AI-Assisted Threat Actor Compromises 600+ FortiGate Devices in 55 Countries

AI-Powered Global Cyberattack: Russian-Speaking Actor Exploits 600+ FortiGate Devices Across 55 Nations
DATELINE: FEBRUARY 24, 2026 — Amazon Threat Intelligence (ATI) has uncovered a sophisticated cyber campaign leveraging commercial generative AI (GenAI) to compromise over 600 FortiGate network security appliances. Spanning 55 countries, this rapid assault signals a critical shift in cyber-offensive capabilities, moving from manual exploitation to high-speed, AI-automated penetration.
Key Takeaways
- The Actor: A Russian-speaking, financially motivated group likely operating as an Initial Access Broker (IAB).
- The Scale: 600+ compromised devices across 55 nations between Jan 11 and Feb 18, 2026.
- The Method: Use of commercial Large Language Models (LLMs) to automate social engineering, script iteration, and credential manipulation.
- The Target: Misconfigured "Shadow IT" and management interfaces lacking Multi-Factor Authentication (MFA).
The AI Catalyst: Scaling the "Human" Element
The most striking revelation in the ATI report is not a new software vulnerability, but the methodology used to exploit existing ones. The threat actor used commercially available GenAI services to bridge the gap between initial reconnaissance and full execution.

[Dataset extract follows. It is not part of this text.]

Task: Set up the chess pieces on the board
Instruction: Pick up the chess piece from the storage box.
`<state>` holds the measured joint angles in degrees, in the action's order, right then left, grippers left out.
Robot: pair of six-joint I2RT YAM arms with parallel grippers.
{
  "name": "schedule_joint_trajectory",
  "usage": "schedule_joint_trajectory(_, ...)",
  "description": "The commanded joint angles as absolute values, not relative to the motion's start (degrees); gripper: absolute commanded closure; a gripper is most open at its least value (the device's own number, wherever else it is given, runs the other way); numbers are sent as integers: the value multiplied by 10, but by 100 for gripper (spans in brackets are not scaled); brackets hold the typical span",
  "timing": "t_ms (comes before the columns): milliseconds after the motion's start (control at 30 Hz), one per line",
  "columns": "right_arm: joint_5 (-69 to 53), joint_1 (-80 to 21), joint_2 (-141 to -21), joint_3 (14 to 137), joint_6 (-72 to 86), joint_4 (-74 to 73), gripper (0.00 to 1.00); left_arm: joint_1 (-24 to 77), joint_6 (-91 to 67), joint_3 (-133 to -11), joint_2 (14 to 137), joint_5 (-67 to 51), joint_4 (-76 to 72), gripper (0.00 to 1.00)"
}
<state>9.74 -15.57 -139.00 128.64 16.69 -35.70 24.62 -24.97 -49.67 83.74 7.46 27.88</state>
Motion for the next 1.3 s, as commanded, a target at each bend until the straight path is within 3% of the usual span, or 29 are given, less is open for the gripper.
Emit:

According to ATI findings, the actor utilized GenAI to:
- Generate High-Fidelity Social Engineering Lures: By using advanced prompt manipulation to bypass safety filters, the actor created contextually perfect communications in multiple languages. These lures—often disguised as "urgent firmware security alerts" or "IT compliance audits"—tricked regional administrators into revealing sensitive access data.
- Automate Exploit Scripting: While the campaign did not use a zero-day exploit, the actor used GenAI to rapidly iterate on known proof-of-concept (PoC) code. This allowed them to adapt scripts in real-time to bypass specific heuristic detections and signature-based security layers that would typically block static tools.
- Refine Credential Manipulation: The actor leveraged LLMs to analyze leaked datasets and predict password variations based on regional naming conventions and corporate patterns, significantly increasing the success rate of credential-stuffing attacks.
The "No Exploitation" Paradox
Crucially, Amazon noted that there was "no exploitation of FortiGate vulnerabilities" in the traditional sense. Instead, the actor targeted the management interface and administrative credentials of the devices.

The campaign weaponized AI to perform high-speed "brute-forcing of the human layer." By identifying "shadow IT"—unmanaged legacy devices or departmental installations forgotten by central IT—the actor achieved a hit rate that would have taken months to accomplish manually. AI allowed the actor to probe thousands of devices simultaneously, identifying the path of least resistance in seconds.
Geographical Footprint and Motivation
The 600+ compromised devices were distributed globally, with major clusters in Western Europe, Southeast Asia, and North America. ATI researchers categorize the actor as "financially motivated."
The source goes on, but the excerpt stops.